What does success for the DSNP look like?
Market share. You have to think about that as a problem of marketing, which starts with being ruthless about your requirements and functionality.
It’s also about collaboration. Wikipedia has thirty entries of people doing decentralized social media. So, you go through them and see ‘Who can I form a coalition with?’ And you look at the app builders on top. Why are the best ones succeeding? What’s their modularity?

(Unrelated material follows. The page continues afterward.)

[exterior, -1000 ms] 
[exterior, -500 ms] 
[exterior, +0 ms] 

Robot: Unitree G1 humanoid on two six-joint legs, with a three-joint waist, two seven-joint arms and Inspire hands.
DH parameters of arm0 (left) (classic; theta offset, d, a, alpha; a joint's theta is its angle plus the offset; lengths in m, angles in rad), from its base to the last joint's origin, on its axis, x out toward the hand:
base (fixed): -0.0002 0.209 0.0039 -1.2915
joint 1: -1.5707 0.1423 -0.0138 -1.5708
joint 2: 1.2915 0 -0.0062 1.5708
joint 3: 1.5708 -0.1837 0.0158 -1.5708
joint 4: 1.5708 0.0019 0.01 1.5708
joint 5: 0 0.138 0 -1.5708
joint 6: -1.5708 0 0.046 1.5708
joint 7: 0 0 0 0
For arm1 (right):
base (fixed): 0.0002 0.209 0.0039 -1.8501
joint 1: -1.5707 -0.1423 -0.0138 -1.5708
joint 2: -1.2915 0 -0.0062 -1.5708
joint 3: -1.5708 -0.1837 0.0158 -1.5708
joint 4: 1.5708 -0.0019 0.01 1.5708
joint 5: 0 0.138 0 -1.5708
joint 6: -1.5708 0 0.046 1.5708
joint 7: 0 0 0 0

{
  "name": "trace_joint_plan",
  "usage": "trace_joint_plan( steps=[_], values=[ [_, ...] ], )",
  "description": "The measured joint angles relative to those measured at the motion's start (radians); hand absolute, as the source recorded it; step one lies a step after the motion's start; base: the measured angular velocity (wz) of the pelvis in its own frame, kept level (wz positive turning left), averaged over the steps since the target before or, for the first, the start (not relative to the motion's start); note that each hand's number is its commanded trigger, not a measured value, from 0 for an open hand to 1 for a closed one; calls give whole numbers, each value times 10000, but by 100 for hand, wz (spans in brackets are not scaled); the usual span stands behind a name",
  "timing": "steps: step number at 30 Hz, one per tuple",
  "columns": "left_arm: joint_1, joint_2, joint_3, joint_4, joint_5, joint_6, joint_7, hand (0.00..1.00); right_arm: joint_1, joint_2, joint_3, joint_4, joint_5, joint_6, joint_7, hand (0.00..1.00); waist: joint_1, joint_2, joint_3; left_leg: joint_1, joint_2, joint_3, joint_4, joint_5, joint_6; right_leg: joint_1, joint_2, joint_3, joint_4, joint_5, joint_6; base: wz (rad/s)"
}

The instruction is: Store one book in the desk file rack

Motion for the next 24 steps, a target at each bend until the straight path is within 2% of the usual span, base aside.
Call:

Cool features and economics come in here, in the end. What do users use to pick? Features. And different people want different features. My forty-year old son is a Discord fan. It’s a gamers’ platform. He was trying to get my wife to use it. The blinking cat made her crazy. Gamers love it. Other users do not. It’s an iterative process to figure out the cool features that people will want. If you get it right, app designers can innovate at the edges. You allocate function in a modular way, like how TCP/IP split what goes into the router and what goes into the end device.
There’s still a conversation about the modularity that best fits DSNP, what gets defined and what’s left for innovation. Modularity means you open up clear space for people to innovate, just like the original Internet design principle. That’s how you win.
What are the three most important things for DSNP to do in the next year?
Find your collaborators. Develop a marketing strategy. Be ruthless in analyzing requirements. And maintain clarity of scope—don’t boil the ocean. It’s all about choices. Be able to say what you’re not doing.
We started by talking about a book, so let’s finish that way. What’s something you’re reading right now?
I enjoy escapist science fiction and just re-read the Harry Dresden books by James Butcher. The series starts a little slow but is great by a few books in. I recently read ‘Sociological Theory for Digital Society: The Codes that Bind Us Together’ by Ori Schwarz. It’s about how sociology is being changed by technology. I love reading books from folks that have a totally different perspective than I do.
Dave Clark is Senior Research Scientist at MIT’s Computer Science and Artificial Intelligence Laboratory (CSAIL) and Fellow of the National Academy of Engineering and the American Academy of Arts and Sciences. Previously he was chief protocol architect of the precursor body to the Internet Architecture Board, and chairman of the Computer Science and Telecommunications Board of the National Academies. His book, ‘Designing an Internet,’ is published by MIT Press and won the 2019 Prose Award in the History of Science, Technology and Medicine category.